Administration of an Intestate Estate

When there is no will, there is no named executor. Instead, a distributee (an heir under the intestacy statute) must petition the Surrogate’s Court for Letters of Administration under SCPA Article 10. The court appoints an administrator, who serves the same function as an executor but without the benefit of the decedent’s instructions.

SCPA 1001 establishes a priority list for who may be appointed administrator:

  1. The surviving spouse
  2. The children
  3. The grandchildren
  4. The father or mother
  5. The brothers or sisters
  6. Any other distributee

If the person with the highest priority does not petition, the court may appoint a person with lower priority, or the higher-priority person may renounce in favor of another distributee.

Unlike an executor, an administrator is generally required to post a bond (SCPA 801), which is a cost that the estate bears. This is one of the practical disadvantages of dying intestate: the bond requirement increases the cost of estate administration.
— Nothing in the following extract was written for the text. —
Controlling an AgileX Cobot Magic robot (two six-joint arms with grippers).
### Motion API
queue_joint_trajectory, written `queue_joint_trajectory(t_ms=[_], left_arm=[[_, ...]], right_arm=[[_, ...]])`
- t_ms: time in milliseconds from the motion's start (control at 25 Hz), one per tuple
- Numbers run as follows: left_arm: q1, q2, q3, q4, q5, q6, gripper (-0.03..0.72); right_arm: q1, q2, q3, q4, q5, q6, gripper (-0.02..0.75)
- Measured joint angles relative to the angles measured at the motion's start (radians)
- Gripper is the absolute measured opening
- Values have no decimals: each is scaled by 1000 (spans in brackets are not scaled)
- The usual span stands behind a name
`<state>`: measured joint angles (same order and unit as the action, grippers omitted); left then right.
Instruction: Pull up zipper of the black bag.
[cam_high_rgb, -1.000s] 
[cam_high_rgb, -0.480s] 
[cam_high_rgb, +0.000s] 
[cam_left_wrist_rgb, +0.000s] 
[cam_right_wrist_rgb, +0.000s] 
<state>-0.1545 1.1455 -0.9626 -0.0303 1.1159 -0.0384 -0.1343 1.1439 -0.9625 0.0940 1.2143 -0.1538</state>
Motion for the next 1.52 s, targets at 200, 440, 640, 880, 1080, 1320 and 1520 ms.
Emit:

For more on the administration process, see Letters of Administration in New York.

The Surviving Spouse’s Elective Share

Even when there is a will, the surviving spouse has a right to a minimum share of the estate under EPTL 5-1.1-A. This right, known as the “elective share,” is the greater of $50,000 or one-third of the net estate.

In intestacy, the elective share is less relevant because the surviving spouse already receives a statutory share under EPTL 4-1.1. However, the elective share calculation includes “testamentary substitutes” (certain lifetime transfers, joint accounts, and retirement benefits) that are not part of the probate estate. In some cases, the elective share may be more favorable than the intestate share.

For more on this topic, see The Elective Share in New York.

Small Estate Alternative

If the decedent’s personal property (not including exempt property under EPTL 5-3.1) has a gross value of $50,000 or less, the estate may qualify for small estate administration under SCPA Article 13. This simplified procedure avoids the full administration process and is available whether the decedent died with or without a will.

For more detail, see Small Estate Administration in New York.

Why Intestacy Is a Problem

The intestacy rules are not inherently bad. For some families, the statutory distribution may align with what the decedent would have chosen. But in many situations, intestacy produces results that are clearly contrary to the decedent’s wishes:

Blended families. If a decedent has children from a prior marriage and a current spouse, the surviving spouse receives only $50,000 plus half the estate. The children from the prior marriage receive the rest. Many people in this situation would have wanted to provide differently for their current spouse.

Unmarried partners. An unmarried partner receives nothing under the intestacy statute, regardless of the length or nature of the relationship.

Unequal treatment of children. The statute divides equally among children. A decedent who wanted to leave more to one child (perhaps a child with special needs, or a child who served as caregiver) cannot do so without a will.

Charitable intent. A decedent who wanted to leave a portion of the estate to a charitable organization cannot do so through intestacy. Only a will or trust can direct a charitable bequest.

No executor choice. The administrator is appointed based on the statutory priority list, not on the decedent’s assessment of who is best suited for the role.

Estate tax planning. The intestacy statute does not account for estate tax planning. For Westchester families near the New York estate tax exclusion ($7,350,000 in 2026), the absence of credit shelter trust provisions or other planning tools can result in significant, avoidable tax liability.